10 010 095

Category : Environment and regulation > Noise

Decision : Upheld

Decision date : 22 Mar 2012

Summary

Dudley Metropolitan Borough Council delayed unreasonably in dealing with noise and smell nuisance from a foundry. 

The complaint

Dudley Metropolitan Borough Council delayed unreasonably in dealing with noise and smell nuisance from a foundry. The Ombudsman said it failed to properly consider how it could control nuisance from the site, and took too long to issue a permit to operate.

She said: “I have considered the circumstances of those living in the vicinity of the foundry and taken into account descriptions from local residents. I conclude that many households have been caused unnecessary disturbance but I consider those closest to the site will have been most affected.” The Council has agreed to implement her recommendations that it should pay £250 to each of the 27 households she identified as most affected, and £250 to the man who complained on the residents’ behalf.

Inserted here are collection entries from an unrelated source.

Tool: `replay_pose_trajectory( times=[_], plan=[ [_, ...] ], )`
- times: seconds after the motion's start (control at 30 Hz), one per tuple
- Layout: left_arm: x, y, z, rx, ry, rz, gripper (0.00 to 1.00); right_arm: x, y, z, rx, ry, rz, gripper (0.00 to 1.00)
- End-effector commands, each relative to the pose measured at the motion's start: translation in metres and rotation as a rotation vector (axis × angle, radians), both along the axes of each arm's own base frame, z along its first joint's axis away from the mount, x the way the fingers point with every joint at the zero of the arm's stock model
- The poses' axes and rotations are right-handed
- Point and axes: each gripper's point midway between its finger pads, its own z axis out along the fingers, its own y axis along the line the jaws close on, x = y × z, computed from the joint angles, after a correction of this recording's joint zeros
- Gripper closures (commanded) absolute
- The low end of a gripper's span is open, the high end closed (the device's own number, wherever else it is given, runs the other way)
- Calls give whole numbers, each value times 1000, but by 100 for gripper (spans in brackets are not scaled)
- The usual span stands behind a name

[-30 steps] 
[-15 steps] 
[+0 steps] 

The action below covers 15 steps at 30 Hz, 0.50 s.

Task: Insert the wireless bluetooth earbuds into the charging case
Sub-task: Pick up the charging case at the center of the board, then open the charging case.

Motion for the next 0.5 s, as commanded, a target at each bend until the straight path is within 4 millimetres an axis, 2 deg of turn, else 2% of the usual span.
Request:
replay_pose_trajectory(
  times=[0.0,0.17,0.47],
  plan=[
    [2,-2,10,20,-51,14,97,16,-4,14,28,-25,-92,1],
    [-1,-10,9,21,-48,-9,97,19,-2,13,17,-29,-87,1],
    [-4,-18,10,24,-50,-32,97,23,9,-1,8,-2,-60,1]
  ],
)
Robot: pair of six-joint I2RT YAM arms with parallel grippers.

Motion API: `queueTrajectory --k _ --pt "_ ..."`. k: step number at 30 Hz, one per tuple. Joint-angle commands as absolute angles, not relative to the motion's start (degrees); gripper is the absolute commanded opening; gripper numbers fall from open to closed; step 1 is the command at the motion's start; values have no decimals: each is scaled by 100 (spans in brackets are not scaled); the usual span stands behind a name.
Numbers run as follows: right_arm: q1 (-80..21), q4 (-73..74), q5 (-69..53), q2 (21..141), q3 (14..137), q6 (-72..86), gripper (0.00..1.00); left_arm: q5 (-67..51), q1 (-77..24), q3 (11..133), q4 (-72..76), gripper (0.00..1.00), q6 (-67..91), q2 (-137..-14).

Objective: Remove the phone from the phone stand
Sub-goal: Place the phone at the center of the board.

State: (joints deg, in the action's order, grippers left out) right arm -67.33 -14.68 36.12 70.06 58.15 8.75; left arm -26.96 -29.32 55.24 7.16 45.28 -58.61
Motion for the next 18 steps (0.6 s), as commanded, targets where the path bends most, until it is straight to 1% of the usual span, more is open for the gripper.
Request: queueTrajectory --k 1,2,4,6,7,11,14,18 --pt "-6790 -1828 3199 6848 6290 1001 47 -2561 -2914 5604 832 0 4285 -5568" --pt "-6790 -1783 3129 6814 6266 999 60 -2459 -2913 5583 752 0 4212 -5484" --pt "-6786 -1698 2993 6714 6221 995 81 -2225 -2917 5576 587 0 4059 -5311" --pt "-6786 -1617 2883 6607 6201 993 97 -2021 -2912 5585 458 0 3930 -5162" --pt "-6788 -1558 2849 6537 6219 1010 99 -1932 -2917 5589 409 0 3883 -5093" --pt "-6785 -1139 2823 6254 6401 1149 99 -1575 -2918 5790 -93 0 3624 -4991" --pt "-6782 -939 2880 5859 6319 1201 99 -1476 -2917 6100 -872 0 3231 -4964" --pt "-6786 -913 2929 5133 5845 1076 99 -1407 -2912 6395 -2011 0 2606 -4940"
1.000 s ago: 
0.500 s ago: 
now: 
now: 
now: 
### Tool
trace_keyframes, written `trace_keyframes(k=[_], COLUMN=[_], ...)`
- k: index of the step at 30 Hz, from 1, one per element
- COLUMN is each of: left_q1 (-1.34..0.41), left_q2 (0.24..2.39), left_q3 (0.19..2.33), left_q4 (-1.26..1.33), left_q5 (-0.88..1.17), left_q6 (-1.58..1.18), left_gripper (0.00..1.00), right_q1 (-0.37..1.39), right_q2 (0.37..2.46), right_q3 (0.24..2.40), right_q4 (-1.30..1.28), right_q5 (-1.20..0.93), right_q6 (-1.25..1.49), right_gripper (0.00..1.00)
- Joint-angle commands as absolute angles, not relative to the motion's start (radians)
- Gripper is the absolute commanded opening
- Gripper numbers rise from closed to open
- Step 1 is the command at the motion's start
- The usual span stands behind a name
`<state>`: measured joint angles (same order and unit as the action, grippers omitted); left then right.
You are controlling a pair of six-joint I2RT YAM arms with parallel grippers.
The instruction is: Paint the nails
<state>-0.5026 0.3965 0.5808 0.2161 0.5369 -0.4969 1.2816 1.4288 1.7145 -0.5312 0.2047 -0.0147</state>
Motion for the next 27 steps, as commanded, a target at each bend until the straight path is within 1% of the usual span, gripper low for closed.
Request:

A man complained on behalf of local residents that there had been unreasonable delay by the Council in controlling and taking action to limit noise, smell and other disturbance from a foundry. In March 2007 the Council issued a noise abatement notice that took effect from 31 December 2007. Also in March 2007 the foundry applied for a permit to operate under new regulations (that came into force in April 2008). The Council appointed consultants to advise on the application and in March 2009 the Council was considering issuing a permit. There was then a period of consultation and the final permit was issued in May 2010.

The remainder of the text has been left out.